- **WHAT THE EXERCISE ASKS**:
Look below for the line holding "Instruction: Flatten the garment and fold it" and the line holding "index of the". Transcribe exactly those lines and all lines between them, nothing more.

----

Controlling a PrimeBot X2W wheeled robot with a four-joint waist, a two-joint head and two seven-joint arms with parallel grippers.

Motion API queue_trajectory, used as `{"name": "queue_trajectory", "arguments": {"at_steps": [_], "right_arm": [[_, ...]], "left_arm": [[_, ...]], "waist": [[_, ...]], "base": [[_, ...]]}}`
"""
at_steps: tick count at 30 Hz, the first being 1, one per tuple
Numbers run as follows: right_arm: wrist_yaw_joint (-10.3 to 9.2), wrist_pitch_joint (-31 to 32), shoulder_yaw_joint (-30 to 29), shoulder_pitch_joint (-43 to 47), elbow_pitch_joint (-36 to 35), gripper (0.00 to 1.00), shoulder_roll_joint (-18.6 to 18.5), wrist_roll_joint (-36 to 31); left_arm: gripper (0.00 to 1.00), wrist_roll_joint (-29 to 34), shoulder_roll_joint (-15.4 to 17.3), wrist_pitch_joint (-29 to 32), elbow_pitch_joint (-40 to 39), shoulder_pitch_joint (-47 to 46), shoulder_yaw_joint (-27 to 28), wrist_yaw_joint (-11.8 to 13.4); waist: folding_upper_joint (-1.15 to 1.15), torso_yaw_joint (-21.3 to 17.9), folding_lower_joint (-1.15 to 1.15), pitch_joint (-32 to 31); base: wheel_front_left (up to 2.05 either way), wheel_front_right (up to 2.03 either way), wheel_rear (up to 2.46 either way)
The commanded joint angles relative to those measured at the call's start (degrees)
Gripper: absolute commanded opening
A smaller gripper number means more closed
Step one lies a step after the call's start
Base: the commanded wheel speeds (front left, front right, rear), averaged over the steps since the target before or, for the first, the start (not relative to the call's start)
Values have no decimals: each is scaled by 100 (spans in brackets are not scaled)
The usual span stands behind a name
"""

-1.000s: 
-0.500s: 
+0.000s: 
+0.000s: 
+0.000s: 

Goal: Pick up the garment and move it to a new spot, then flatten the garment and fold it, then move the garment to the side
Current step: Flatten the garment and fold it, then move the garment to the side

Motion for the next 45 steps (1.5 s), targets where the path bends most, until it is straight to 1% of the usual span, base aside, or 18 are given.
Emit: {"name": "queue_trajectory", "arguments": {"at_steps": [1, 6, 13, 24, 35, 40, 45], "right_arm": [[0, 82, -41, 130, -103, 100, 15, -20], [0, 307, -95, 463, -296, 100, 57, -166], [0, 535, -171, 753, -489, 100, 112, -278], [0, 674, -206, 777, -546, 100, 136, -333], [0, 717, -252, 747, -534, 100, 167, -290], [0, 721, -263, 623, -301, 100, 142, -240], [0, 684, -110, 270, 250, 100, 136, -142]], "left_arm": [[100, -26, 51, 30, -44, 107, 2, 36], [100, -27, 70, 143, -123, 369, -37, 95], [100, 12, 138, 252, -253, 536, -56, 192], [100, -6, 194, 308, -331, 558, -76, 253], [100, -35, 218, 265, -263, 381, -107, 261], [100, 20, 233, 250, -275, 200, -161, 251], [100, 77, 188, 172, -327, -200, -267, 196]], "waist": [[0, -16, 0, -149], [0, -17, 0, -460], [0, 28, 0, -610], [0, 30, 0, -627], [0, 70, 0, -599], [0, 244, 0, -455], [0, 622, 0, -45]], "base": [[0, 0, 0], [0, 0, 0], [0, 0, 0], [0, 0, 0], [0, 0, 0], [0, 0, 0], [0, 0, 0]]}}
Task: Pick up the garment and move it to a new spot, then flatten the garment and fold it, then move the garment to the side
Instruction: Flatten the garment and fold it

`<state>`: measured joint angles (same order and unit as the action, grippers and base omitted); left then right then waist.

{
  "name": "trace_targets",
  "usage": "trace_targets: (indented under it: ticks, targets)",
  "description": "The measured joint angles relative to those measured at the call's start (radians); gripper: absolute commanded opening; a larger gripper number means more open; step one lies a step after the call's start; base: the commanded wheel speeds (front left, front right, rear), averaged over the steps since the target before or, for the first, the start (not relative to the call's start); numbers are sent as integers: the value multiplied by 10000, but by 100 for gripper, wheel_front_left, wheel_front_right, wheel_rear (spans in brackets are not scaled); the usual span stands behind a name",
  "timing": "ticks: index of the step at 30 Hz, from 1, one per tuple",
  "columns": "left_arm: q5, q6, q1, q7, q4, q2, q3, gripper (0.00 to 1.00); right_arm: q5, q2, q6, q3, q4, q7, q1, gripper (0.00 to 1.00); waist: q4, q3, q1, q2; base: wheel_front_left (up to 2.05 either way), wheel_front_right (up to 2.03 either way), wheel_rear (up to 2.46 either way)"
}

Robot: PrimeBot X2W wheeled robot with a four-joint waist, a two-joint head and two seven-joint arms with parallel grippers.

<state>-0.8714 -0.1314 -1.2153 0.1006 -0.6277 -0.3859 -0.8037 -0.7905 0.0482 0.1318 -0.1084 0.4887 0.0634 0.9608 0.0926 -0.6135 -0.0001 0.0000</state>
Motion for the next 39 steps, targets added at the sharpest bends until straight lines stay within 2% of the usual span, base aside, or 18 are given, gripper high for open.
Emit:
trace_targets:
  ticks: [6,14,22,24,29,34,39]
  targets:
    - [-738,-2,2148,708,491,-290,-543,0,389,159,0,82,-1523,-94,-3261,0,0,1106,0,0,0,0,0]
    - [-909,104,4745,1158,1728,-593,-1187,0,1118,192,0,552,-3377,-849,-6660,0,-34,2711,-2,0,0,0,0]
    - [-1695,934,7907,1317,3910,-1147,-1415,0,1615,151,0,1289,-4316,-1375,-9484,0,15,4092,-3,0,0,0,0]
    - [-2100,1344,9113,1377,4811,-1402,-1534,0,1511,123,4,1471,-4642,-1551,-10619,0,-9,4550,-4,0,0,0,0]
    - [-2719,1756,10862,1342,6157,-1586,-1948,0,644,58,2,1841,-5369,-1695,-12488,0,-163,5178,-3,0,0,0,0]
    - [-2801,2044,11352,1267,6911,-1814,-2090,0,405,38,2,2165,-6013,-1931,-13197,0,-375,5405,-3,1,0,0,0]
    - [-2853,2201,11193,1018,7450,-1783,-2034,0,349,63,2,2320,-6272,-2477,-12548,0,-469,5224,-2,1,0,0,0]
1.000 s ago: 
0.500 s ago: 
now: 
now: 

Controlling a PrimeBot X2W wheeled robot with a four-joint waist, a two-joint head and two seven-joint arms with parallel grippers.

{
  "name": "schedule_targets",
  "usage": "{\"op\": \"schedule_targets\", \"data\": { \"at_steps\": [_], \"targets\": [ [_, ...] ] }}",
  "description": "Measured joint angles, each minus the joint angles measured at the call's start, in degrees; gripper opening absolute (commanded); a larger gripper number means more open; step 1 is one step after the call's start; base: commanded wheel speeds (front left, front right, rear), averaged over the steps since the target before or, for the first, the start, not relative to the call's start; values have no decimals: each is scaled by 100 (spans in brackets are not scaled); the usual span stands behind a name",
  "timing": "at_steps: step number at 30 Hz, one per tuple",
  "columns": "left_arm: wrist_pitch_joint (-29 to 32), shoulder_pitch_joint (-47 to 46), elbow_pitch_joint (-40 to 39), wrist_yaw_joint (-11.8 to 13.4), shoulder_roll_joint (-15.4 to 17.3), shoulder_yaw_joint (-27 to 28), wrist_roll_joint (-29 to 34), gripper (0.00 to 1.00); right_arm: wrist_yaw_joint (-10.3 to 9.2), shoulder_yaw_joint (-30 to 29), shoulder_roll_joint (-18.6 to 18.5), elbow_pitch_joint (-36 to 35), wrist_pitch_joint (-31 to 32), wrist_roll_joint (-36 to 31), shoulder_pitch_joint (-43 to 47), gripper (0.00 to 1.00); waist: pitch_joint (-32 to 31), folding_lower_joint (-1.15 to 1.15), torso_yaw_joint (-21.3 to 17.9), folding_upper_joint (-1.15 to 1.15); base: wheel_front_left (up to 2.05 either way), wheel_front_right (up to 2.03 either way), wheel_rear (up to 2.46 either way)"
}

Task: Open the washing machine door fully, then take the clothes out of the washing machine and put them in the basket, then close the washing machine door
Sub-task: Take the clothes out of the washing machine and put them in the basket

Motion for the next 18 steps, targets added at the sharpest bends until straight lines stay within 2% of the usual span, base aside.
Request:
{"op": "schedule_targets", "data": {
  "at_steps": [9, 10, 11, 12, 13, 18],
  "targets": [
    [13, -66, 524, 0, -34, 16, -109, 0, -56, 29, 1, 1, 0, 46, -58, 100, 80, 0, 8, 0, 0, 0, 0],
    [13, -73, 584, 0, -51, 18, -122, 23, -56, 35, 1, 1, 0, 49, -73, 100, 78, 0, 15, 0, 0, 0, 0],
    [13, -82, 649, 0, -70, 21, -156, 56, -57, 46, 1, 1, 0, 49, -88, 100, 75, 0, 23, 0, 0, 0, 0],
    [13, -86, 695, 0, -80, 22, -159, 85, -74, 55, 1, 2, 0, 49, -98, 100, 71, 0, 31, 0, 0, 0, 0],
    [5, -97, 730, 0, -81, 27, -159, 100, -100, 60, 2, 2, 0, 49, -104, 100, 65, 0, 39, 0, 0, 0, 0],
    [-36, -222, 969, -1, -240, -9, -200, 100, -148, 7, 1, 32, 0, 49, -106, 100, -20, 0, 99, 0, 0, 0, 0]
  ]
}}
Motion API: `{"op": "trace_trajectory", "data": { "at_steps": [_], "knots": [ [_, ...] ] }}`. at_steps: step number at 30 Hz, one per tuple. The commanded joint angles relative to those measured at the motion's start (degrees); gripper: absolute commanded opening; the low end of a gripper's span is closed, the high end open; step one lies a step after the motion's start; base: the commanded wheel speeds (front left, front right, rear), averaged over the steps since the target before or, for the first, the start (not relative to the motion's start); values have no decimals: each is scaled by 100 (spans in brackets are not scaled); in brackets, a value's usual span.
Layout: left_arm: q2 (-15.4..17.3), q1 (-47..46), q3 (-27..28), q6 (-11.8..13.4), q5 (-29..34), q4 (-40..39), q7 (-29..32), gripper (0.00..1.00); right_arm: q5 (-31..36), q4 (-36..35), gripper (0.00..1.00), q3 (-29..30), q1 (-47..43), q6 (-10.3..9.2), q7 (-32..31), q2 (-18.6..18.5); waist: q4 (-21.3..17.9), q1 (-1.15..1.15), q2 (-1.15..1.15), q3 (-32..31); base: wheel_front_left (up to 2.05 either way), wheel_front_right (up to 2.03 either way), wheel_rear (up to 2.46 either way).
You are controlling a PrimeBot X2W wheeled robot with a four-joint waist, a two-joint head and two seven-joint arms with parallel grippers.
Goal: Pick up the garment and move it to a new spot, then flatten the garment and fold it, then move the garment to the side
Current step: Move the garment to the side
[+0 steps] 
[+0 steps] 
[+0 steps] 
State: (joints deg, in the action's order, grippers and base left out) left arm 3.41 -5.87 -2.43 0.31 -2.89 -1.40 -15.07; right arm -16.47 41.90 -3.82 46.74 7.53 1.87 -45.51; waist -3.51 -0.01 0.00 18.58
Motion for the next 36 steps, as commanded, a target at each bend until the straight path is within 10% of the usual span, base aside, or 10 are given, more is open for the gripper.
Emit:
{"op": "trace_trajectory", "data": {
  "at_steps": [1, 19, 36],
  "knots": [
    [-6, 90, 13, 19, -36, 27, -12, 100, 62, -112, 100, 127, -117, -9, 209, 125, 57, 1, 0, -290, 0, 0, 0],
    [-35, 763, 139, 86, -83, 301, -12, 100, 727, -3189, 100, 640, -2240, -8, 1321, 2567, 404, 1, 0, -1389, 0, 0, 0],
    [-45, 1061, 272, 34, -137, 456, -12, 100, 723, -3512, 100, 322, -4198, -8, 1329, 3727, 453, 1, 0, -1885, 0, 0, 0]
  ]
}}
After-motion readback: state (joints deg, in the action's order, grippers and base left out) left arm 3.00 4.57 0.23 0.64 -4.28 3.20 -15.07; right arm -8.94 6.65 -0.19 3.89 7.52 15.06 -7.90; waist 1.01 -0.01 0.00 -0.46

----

- **TASK SOLUTION**:
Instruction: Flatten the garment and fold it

`<state>`: measured joint angles (same order and unit as the action, grippers and base omitted); left then right then waist.

{
  "name": "trace_targets",
  "usage": "trace_targets: (indented under it: ticks, targets)",
  "description": "The measured joint angles relative to those measured at the call's start (radians); gripper: absolute commanded opening; a larger gripper number means more open; step one lies a step after the call's start; base: the commanded wheel speeds (front left, front right, rear), averaged over the steps since the target before or, for the first, the start (not relative to the call's start); numbers are sent as integers: the value multiplied by 10000, but by 100 for gripper, wheel_front_left, wheel_front_right, wheel_rear (spans in brackets are not scaled); the usual span stands behind a name",
  "timing": "ticks: index of the step at 30 Hz, from 1, one per tuple",

This completes the output for the exercise.